Even polo had its day. Equestrian pursuits had always been popular in the region, especially among the ladies. Pete Bostwick, widely regarded as the best polo player in the world, bought Tomotly Plantation near Sheldon, and later Haig Point, and staged matches for his friends from the Northeast and even Argentina. The horses, like the “Sports” themselves, traveled by rail to Yemassee, then overland and by primitive ferry to the islands beyond.
Hunt clubs sprang up along the coast, enabling a handful of members to share the daunting cost of maintaining habitat for ducks and quail. Only a few such operations remain, such as Bray’s Island, Spring Island and the very private Okatie Club near Ridgeland. Eventually, the lure of golf and the beaches would create land values that superseded the economics of owning pristine, undeveloped land.
Today, hands-on access to the Lowcountry’s sporting bounty is largely limited to the wealthy. But the rich populations of fish and game, once threatened by sprawl, are returning to the forests and marshes they haunted for so long, buoyed by the conservation efforts of groups such as the Beaufort County Open Land Trust and the Rural and Critical Lands Program.
Conservancies such as the ACE Basin and the Donnelly Wildlife Management Preserve are creating awareness that these natural treasures that we have come to consider our birthright can be lost in the twinkling of an eye.

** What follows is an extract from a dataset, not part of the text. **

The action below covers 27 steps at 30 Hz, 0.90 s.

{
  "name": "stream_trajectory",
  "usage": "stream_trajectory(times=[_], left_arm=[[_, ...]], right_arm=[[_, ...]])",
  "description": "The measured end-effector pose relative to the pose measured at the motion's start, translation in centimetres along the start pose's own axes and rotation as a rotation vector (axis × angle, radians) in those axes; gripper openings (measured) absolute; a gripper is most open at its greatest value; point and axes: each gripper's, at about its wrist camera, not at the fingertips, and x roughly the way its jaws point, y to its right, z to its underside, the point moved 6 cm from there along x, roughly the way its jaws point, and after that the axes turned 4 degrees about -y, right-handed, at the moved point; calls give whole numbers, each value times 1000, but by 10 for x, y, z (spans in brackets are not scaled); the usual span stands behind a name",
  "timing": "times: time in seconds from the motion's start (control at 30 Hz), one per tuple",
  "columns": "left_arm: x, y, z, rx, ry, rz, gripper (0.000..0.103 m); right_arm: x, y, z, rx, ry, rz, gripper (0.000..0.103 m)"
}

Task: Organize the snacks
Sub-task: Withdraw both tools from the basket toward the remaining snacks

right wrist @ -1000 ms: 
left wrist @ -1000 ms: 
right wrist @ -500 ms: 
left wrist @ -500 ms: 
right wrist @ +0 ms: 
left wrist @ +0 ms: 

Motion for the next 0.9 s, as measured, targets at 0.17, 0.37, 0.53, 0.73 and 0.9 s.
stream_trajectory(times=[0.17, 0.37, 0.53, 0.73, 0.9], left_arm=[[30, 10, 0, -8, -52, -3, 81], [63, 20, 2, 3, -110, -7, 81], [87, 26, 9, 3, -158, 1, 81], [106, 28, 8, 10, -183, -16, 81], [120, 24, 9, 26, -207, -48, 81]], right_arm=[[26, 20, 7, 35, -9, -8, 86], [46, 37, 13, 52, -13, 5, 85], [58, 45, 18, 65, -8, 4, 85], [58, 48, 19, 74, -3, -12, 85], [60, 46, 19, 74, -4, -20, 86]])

The days of opulent sporting clubs and the captains of industry who once frequented them are now mostly gone, but a passive fascination has emerged in their place.
After all, it costs nothing to watch the Ibis and herons pour into their roosts at dusk. Seeing a bald eagle or a swallowtail kite soaring above the tree line is free. Stopping to let a wild turkey hen and her chicks cross the road is an unforgettable experience. We have learned that we no longer have to kill these wonderful gifts to enjoy the memories they give us.
The pursuit of wild things – the “Sporting Life” – flows through the history of our Lowcountry home. And it is through this history that we, and our children, can enjoy it most.